Truss Design
Common trusses used in engineering:
Warren
Pratt
Howe
K Truss
The following figures are shown under a load. The numbers represent percentage, where the total load = 100. The numbers are rounded to the nearest 5. For absolute numbers, visit the Bridge Designer.
Red represents tension, blue represents compression, and green is no load.
On this Warren truss, each of the down arrows represents 50% of the load. Notice how the
two middle pieces have no load. Notice the load is quite a bit less on the ends of the top and bottom chord than in the middle. When you build for efficiency, keep in mind that for a bridge loaded in the center, the ends can be smaller than the middle.
Now examine the same Warren truss, but with added vertical members:
The added vertical members serve to break the top chord into smaller segments, making it
stronger. However, the percentage of the load has increased both on top and bottom. Also
notice where the green members are now.
Pratt Truss
I want you to notice the difference between the Pratt and Howe trusses under a load. The Pratt has bigger numbers on both the top and bottom chord, but its middle compression members are shorter, and hold less than those on the Howe. But the load is still concentrated in the middle, and gets less further to the ends on both.
Howe Truss
It is a trade off between the Pratt and Howe. For the Pratt, you’d have to use bigger top and bottom chords, while on the Howe you’d have to use bigger compression members.
K Truss
The K truss looks very good on paper. It shortens the lengths of the compression members compared to the other trusses. However, one must wonder if it adds additional weight simply because of the number of members. It is really interesting to note the two green members on the K truss, in theory those pieces could be taken off. However, I had to include them to make the truss design program work.
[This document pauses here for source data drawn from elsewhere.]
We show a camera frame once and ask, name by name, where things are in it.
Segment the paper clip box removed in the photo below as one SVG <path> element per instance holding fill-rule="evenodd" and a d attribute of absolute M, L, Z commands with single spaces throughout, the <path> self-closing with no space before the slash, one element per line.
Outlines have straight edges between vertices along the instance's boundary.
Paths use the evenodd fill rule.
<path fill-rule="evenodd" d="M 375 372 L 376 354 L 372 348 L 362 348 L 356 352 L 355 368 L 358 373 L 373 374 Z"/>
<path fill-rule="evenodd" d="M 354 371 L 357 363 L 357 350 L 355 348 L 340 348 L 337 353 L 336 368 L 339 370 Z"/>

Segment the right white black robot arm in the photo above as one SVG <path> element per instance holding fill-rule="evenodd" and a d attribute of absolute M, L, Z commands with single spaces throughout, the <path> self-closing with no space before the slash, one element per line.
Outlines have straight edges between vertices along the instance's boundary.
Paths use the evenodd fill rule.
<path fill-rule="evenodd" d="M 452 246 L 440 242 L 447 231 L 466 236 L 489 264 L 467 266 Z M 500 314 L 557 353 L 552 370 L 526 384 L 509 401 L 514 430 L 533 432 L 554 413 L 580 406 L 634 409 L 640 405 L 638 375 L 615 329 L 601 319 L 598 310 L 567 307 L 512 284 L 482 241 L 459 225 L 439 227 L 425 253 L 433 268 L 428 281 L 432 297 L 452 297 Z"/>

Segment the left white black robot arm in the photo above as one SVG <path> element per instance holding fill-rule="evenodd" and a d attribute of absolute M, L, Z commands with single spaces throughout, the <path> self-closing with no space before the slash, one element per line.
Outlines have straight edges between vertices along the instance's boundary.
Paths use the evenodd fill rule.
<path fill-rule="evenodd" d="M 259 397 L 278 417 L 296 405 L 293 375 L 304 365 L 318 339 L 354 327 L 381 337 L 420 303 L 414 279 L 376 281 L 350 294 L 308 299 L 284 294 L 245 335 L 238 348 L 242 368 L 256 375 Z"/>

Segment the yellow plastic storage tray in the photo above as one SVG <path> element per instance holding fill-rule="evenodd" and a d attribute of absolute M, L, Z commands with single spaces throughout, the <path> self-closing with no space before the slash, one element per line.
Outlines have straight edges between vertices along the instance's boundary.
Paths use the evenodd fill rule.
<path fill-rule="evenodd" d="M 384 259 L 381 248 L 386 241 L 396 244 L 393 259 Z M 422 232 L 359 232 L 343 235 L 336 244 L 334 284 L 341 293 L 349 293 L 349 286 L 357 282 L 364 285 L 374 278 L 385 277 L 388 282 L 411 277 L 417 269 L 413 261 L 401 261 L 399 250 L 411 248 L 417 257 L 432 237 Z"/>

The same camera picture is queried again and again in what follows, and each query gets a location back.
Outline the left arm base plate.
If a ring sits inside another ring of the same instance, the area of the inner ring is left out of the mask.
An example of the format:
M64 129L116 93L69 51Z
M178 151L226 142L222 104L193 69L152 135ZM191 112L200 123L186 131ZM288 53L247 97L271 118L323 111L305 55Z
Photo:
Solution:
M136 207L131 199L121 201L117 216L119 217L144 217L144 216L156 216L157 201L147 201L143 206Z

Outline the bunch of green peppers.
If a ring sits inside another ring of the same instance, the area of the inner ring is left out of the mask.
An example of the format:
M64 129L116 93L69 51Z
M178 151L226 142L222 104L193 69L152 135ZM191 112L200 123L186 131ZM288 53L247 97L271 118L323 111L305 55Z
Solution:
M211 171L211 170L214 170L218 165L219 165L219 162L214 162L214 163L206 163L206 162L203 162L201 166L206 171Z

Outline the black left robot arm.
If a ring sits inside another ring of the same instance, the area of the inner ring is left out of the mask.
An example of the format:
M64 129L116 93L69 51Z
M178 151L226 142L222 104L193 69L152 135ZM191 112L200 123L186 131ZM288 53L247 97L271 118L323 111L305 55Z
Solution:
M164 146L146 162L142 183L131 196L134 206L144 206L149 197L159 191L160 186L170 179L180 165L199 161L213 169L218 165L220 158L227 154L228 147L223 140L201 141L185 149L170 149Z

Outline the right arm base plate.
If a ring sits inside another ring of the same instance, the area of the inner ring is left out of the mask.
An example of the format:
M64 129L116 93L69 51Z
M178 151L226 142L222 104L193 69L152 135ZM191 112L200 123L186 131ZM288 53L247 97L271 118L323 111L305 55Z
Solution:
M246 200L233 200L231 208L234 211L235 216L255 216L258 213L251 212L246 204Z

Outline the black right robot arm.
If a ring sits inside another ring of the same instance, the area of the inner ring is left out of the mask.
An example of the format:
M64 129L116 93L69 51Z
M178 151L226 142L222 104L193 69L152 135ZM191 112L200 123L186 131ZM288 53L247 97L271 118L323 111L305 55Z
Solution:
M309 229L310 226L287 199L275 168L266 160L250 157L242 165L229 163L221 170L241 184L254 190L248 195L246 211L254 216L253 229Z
This shows only one orientation of the K truss. If I reversed the direction of the K’s, I wonder how much it would change the forces. The one thing I don’t like about this truss is the long vertical compression member in the middle of the bridge. If that one member could be shortened or even eliminated, I think the bridge would become more efficient.
The K truss would be the hardest of these trusses to build. This is something worth considering. Making a strong joint that would make the most of the switch between compression and tension of the vertical members would be difficult.
76,204 views |
Print this Post
| 
(112 votes, average: 4.17 out of 5)
Loading ...
June 14th, 2007 at 11:35 am
I was wondering which truss design would support the most vertical force if the force was place in the center of the bridge?
December 17th, 2007 at 10:41 am
How would you know what the diffrences are between the diffrent bridges? If you would not mind would you type me a 3 page paper about the diffrences and how they work. that would be highly appreciated….
Erickson Brown
December 17th, 2007 at 2:07 pm
What is the best overall bridge design to build?
December 19th, 2007 at 7:42 pm
I was thinking about the vertical supports, does that make it much more effective and stronger then haveing arches?
December 20th, 2007 at 5:36 pm
I was wondering if there was a bridge design, that if a verticle weight was hung from the bottom of the bridge, would be most efficient?
Is it even necessary to build a top portion or will a simple horizontal base be suffuicient?
December 27th, 2007 at 2:51 am
I would like to see the actual design of concrete bridge.
December 27th, 2007 at 4:45 pm
The K truss holds the most vertical force for a bridge loaded in the center (which is the case for most bridge design contests). Go to the bridge designer and compare force distribution on a K truss to what you see with the Pratt or Howe. You will find that the K truss distributes the load much more evenly and efficiently, unlike the Pratt and Howe trusses which frequently have individual members supporting as much as 115% of the load. The bridge I’m currently building uses a K truss design and no member has to support more than 50% of the load.
December 28th, 2007 at 5:19 pm
Thanks for pointing that out, Spencer. BTW, sorry for the delay in getting your comments up. My comment SPAM filter was blocking a lot of comments and I didn’t realize it.
January 2nd, 2008 at 10:41 pm
What bridge is best to use for a science fair project to test the strength?
January 3rd, 2008 at 8:30 pm
We are doing a bridge project in technical drawing. We have 8- 600 mm peices of balsa wood that are about the width of a plastic bendy straw. Probably a tiny bit bigger. The bridge has to be 250-300mm in length, 50-75mm in width, and less than 100mm tall. The roadbed needs to be 200-300mm in length, 50-75mm in widthe and less than 50mm tall and an underhang is opptional (this will depend on the type of truss obviously) The underhang must be less than 180mm in length, 50-75mm wide and less than 20mm tall (this includes the overall height of the bridge). To test the strength, our techer is putting a disc in the middle with a hollow rod in the middle of that. The pole is attached to a bucket and weight is going to be added to the bucket untill it breaks. Anyways, I am the only girl in the class and I feel like I am constantly needng to prove myself (eventhough half of the guys in there are complete idiots). I know that general triangles are the best shape to use. Do you have a recommendation on what type of truss I should use? I was thinking about a pratt or a howe truss but feel free to suggest something else. Thank you so much!